}

Sunday, April 12, 2009

Easter

This weekend is the main event for religious Christians, and even some who aren’t. I haven’t had any personal religious association with Easter for a very long time, but I still have plenty of memories to keep me connected to it.

Recently I wrote that my mother “had a flair for the dramatic”, which is certainly true. But so did my father: His strength was stage management, you could say, and Easter weekend is a good example.

Every Christmas, my dad’s church had a couple Christmas trees and once the trees came down the branches were cut off and the trunks set aside. For Good Friday, the tree trunks were lashed together to form a cross and placed in a Christmas tree stand in the chancel. The altar cloths were stripped away, the brass cross usually on it was put away and a plain wooden one brought out. It had a sign saying “INRI” attached to it (my mother made the sign using cardboard my dad’s shirts were wrapped around by the laundry; to this day I call this white-on-one-side, gray-on-the-other-side cardboard “shirt cardboard”).

In those days, ministers usually wore a black cassock with a white surplice over it and a coloured ecclesiastic stole around the neck. On Good Friday my dad and any other service leaders wore the black cassock without the surplice (though my dad eventually had a black stole just for the night’s services), and he wore a crucifix, rather than the usual Protestant empty cross.

The sanctuary was dark, apart from a spotlight on that Christmas tree cross. Eventually my dad read The Passion and when he got to the phrase “He gave up the ghost”, the lights were shut off. Very dramatic. At the end of the service, parishioners filed out in silence.

Easter Sunday was a complete contrast: All the altar cloths were back, so was the brass cross, and the chancel was filled with flowers, especially Easter Lillies (which, because they’re spring flowers, are usually called Christmas Lillies in New Zealand).
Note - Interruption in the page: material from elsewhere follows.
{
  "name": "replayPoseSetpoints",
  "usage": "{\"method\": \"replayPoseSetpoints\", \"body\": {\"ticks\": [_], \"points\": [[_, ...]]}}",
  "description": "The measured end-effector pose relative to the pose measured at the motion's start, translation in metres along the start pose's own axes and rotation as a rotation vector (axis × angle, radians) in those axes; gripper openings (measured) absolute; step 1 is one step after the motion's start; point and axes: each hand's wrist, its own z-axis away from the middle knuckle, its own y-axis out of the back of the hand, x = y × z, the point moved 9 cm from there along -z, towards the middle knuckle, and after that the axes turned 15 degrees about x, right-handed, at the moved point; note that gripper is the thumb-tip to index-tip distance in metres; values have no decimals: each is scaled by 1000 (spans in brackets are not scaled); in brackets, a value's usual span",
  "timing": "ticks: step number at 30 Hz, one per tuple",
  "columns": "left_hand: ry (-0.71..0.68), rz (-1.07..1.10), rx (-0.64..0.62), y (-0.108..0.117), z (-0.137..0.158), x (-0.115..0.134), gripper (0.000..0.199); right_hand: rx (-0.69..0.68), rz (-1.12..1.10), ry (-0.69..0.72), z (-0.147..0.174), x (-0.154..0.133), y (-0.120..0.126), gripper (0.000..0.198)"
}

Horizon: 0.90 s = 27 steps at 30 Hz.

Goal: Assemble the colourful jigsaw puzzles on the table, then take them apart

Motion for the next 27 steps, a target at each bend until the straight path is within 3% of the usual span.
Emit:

Everything was much more upbeat in keeping with what is for Christians a joyous celebration.

When I was younger, I was as into all that as anyone else, though my dad’s stage management no doubt helped. But the thing I remember most from those years isn’t the services, but my Easter baskets.

Each year my mother would tell me “the Easter Bunny hopped”, and I’d go to see the usual jellybeans and chocolates in my Easter basket. But each year they also gave me a stuffed animal, and one year they put my stuffed rabbit outside, leaning against a fence where morning glories were growing; most years, the weather didn’t allow that.

So, while I may no longer be religious or a Christian, I nevertheless have strong personal connections to Easter. The perfume of Easter (or Christmas) Lillies instantly brings me back there. So, too, do memories.